The Senate, prompted by Sen. Panfilo Lacson’s exposé, moved Monday to open a joint inquiry into alleged assorted anomalies involving Philhealth and the
Department of Health (DOH).
Senate President Vicente Sotto III, acting on a motion of Minority Leader Franklin Drilon, promptly referred Lacson’s findings for public hearings to be conducted jointly by the Blue Ribbon, chaired by Sen. Richard Gordon, and the Health Committee, chaired by Sen. Christopher “Bong” Go.
Taking the floor during Monday’s session, Lacson reminded the Senate that the Duterte administration is poised to fully implement Republic Act 11223, or the Universal Health Care (UHC) Act, which, he said, will give a full spectrum of health services to all Filipinos.
“With it comes a big chunk of our annual budget,” Lacson said, adding: “The budget appropriated for this law is pegged at P257 billion for this year. In fact, the National Health Insurance Program, in which every Filipino shall be a member under the UHC, had appropriations of P52.2 billion and P60.6 billion in 2017 and 2018, respectively. For this year, P67.35 billion has been allocated for the program.”
The Senator reminded that government “cannot afford to lose P1 from policy failures, insurance frauds, and conflict of interests.” Besides, he added, “these are the country’s PhilHealth and Department of Health that we are talking about, not PhilWealth and Department of Wealth.”
Still, Lacson said, he had refused to believe that “the agency is rotten to the core.”
In fact, the senator said he heard of many honest and well-meaning PhilHealth officers and employees who braved the odds and blew the whistle on these various anomalies in the corporation. “But they all found themselves thrown under the bus and harassed with concocted, fabricated offenses,” the senator said. “They may now find comfort under the new leadership. I urge them to report everything they know and present their evidence to their new PhilHealth president.”

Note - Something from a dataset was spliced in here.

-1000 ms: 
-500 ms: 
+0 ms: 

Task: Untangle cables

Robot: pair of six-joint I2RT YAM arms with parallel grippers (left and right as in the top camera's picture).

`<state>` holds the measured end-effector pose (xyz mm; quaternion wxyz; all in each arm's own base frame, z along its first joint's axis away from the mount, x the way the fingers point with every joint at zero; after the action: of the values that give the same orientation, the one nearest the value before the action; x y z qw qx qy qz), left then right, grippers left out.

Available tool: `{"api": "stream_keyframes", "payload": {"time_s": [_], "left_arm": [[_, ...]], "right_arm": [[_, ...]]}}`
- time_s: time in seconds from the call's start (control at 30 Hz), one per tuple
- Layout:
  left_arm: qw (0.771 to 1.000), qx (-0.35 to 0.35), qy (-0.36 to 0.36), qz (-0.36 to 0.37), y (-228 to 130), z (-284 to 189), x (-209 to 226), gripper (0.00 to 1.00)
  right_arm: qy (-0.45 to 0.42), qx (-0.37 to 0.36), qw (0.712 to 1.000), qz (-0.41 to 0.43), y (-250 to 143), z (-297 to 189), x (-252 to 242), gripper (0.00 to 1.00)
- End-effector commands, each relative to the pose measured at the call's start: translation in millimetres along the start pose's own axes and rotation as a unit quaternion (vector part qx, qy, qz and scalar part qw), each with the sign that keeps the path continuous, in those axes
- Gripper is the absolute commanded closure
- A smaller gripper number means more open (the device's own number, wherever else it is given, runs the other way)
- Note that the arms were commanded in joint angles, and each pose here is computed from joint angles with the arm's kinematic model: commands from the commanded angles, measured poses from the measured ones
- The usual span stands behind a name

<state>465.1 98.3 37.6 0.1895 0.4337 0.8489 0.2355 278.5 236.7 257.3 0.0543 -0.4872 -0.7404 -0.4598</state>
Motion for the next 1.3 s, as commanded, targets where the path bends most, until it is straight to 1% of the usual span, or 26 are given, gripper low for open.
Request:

Lacson added that “amid these shenanigans, it behooves public servants, let alone the secretary of health, to rid himself of conflict of interest and put the interest of the people above everybody else. Nothing else will suffice. Falling short of this will compromise his office, principles and integrity.”
“I speak of the disease that besets our health sector, starting off from the state-run firm that provides public-health insurance and health- care services for all Filipino citizens—the corrupt and corrupting system of the Philippine Health Insurance Corp., or PhilHealth,” the senator said.
He noted that while President Duterte acted with firmness and dispatch by assigning retired Army Maj. Gen. Ricardo “Dick” Morales, whose reputation as a no-nonsense and principled military officer precedes him, the senator admitted he “still finds the need to expose shenanigans within PhilHealth.”
“PhilHealth is ‘bleeding dry,’ and the Commission on Audit [COA] has raised red flags to call our attention,” the senator said.
Lacson lamented that “it seems to me that year in, year out, its financial deficit spirals out of control” noting that from 2013 to 2017, the net operating income of PhilHealth continues to be at the negative level: P5 billion in 2013; P1.8 billion in 2014; P5.7 billion in 2015; P6.1 billion in 2016; and P10.5 billion in 2017.
In a privileged speech, the senator disclosed findings that the fund viability, membership, collections and investments of the agency are “not looking good, and the PhilHealth’s Actuarial Valuation Report of 2016 shows us a clear picture.
The report exhorts, and I quote, “PhilHealth will go through difficult times and will encounter crisis if the recommendations will not be implemented,” Lacson said, adding that the agency’s performance is also dismal, noting that its 2017’s Performance Scorecard shows that it gained an overall score of only 47.82 percent from the Governance Commission for government-owned and -controlled corporations (GOCC) Scoreboard.
“This is disturbingly lower than the target score of at least 90 percent for its appointive members to be granted Performance-Based Incentives.”
According to Lacson, “more disturbing is the fact that the GOCC scored PhilHealth’s prosecution rate at 0 percent; arbitration rate at 0.14 percent and claims processing rate at 0 percent. Ironically, PhilHealth’s collection efficiency rate, meaning its ability to collect contributions from its members—is quite impressive at 79 percent.” He added that “this is pain in the chest, especially of paying members of PhilHealth and that would include people in this hall and the gallery, and the rest of the 18,207,555 Filipinos who pay mandatory contributions every month.”